In doing so, I am carrying out the provisions of the Constitution of the United States; and am following a long line of precedents, commencing with George Washington himself in 1796. Since his day, Presidents Jefferson, Monroe, Jackson, Tyler, Polk, Fillmore, Buchanan, Lincoln, Grant, Hayes, Cleveland, Theodore Roosevelt, Coolidge, Hoover and Franklin D. Roosevelt have declined to respond to subpoenas or demands for information of various kinds by Congress.
The underlying reason for this clearly established and universally recognized constitutional doctrine has been succinctly set forth by Charles Warren, one of our leading constitutional authorities, as follows:
"In this long series of contests by the Executive to maintain his constitutional integrity, one sees a legitimate conclusion from our theory of' government. * * * Under our Constitution, each branch of the Government is designed to be a coordinate representative of the will of the people. * * * Defense by the Executive of his constitutional powers becomes in very truth, therefore, defense of popular rights--defense of power which the people granted to him.
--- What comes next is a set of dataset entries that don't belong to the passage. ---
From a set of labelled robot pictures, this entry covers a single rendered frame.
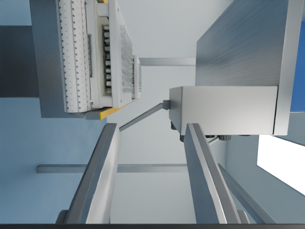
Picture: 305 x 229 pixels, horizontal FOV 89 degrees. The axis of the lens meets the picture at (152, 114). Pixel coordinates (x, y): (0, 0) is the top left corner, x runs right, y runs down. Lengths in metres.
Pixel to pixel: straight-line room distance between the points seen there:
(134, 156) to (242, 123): 3.69
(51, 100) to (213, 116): 0.36
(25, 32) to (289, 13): 0.63
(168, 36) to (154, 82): 1.05
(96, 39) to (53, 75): 0.13
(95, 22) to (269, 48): 0.39
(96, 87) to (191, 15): 3.89
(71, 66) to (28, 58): 0.22
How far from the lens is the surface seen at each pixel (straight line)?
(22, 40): 0.60
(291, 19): 0.44
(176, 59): 1.40
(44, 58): 0.44
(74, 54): 0.38
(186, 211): 4.79
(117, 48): 0.40
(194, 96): 0.33
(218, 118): 0.36
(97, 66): 0.41
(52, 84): 0.42
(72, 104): 0.38
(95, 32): 0.42
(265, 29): 0.48
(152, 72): 3.72
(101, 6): 0.44
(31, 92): 0.58
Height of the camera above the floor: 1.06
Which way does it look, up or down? 1 degrees up
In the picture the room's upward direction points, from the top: 90 degrees clockwise
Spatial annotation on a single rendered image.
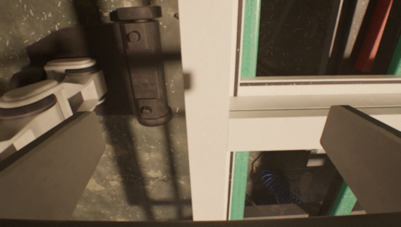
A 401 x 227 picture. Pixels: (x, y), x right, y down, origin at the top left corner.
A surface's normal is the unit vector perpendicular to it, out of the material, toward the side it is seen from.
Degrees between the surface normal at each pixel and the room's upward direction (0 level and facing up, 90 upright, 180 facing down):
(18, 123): 90
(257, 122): 0
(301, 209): 90
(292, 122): 0
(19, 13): 0
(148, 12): 37
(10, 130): 90
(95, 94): 13
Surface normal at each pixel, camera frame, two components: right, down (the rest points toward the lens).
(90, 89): 0.22, 0.46
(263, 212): -0.05, -0.88
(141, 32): 0.00, 0.47
"It was in that sense that President Cleveland spoke of his duty to the people not to relinquish any of the powers of his great office. It was in that sense that President Buchanan stated the people have rights and prerogatives in the execution of his office by the President which every President is under a duty to see 'shall never be violated in his person' but 'passed to his successors unimpaired by the adoption of a dangerous precedent.' In maintaining his rights' against a trespassing Congress, the President defends not himself, but popular government; he represents not himself but the people."
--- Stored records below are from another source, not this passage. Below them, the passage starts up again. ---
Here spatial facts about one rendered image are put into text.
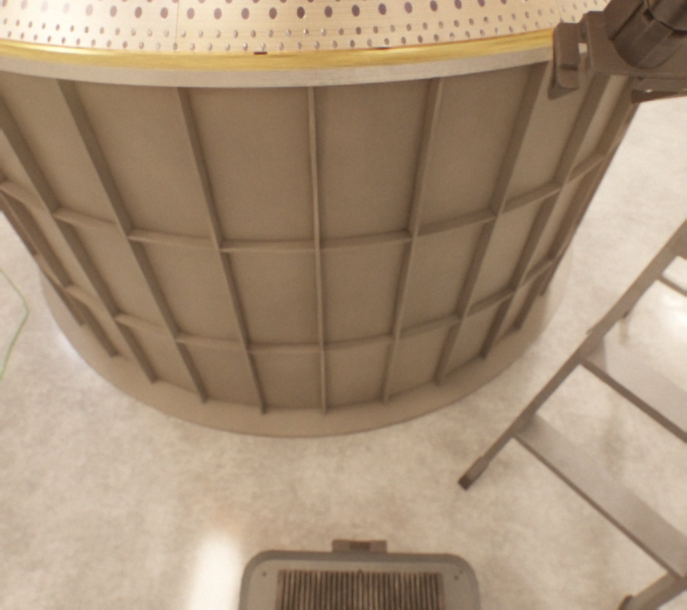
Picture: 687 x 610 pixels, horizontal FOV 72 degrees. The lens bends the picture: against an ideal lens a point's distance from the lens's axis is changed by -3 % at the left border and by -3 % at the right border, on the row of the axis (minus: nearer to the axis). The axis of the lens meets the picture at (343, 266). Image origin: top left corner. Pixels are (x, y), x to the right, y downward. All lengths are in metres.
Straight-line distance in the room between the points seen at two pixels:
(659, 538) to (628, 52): 1.11
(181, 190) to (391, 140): 0.38
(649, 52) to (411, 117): 0.41
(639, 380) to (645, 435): 0.72
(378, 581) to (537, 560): 0.53
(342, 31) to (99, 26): 0.34
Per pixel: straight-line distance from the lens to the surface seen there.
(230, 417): 1.62
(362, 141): 0.83
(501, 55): 0.79
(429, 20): 0.77
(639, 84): 0.56
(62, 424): 1.83
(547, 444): 1.36
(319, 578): 1.23
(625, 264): 2.30
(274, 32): 0.73
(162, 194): 0.96
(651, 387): 1.16
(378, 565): 1.24
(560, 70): 0.54
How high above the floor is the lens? 1.48
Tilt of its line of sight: 49 degrees down
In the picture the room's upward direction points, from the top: 1 degrees clockwise
President Jackson repelled an attempt by the Congress to break down the separation of powers in these words:
"For myself I shall repel all such attempts as an invasion of the principles of justice as well as the Constitution, and I shall esteem it my sacred duty to the people of the United States to resist them as [ would the establishment of a Spanish Inquisition."
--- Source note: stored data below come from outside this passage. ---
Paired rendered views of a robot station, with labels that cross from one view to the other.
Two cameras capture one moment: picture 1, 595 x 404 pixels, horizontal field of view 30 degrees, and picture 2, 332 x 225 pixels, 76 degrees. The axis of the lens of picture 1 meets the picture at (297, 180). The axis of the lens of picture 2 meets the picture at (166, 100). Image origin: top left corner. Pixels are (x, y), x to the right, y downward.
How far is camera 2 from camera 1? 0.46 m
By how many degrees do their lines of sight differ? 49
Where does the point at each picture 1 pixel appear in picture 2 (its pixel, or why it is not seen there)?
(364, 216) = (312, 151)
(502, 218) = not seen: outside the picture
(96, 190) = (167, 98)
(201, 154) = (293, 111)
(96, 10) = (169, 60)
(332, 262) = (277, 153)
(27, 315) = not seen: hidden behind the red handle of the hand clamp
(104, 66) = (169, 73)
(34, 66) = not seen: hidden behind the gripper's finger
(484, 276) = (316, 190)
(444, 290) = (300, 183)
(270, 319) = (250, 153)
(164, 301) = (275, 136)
I might commend to your reading the opinion of one of the committees of the House of Representatives in 1879, House Report 141, March 3, 1879, Forty-fifth Congress, Third Session, in which the House Judiciary Committee said the following:
"The Executive is as independent of either house of Congress as either house of Congress is independent of him, and they cannot call for the records of his actions, or the action of his officers against his consent, any more than he can call for any of the journals or records of the House or Senate."
It must be obvious to you that if the doctrine of separation of powers and the independence of the Presidency is to have any validity at all, it must be equally applicable to a President after his term of office has expired when he is sought to be examined with respect to any acts occurring while he is President.
The doctrine would be shattered, and the President, contrary to our fundamental theory of constitutional government, would become a mere arm of the Legislative Branch of the Government if he would feel during his term of office that his every act might be subject to official inquiry and possible distortion for political purposes.
If your intention, however, is to inquire into any acts as a private individual either before or after my Presidency and unrelated to any acts as President, I shall be happy to appear.
Yours Very Truly,
HARRY S. TRUMAN
[Honorable Harold H. Velde, Chairman, Committee on Un-American Activities, U.S. House of Representatives, Washington, D.C.]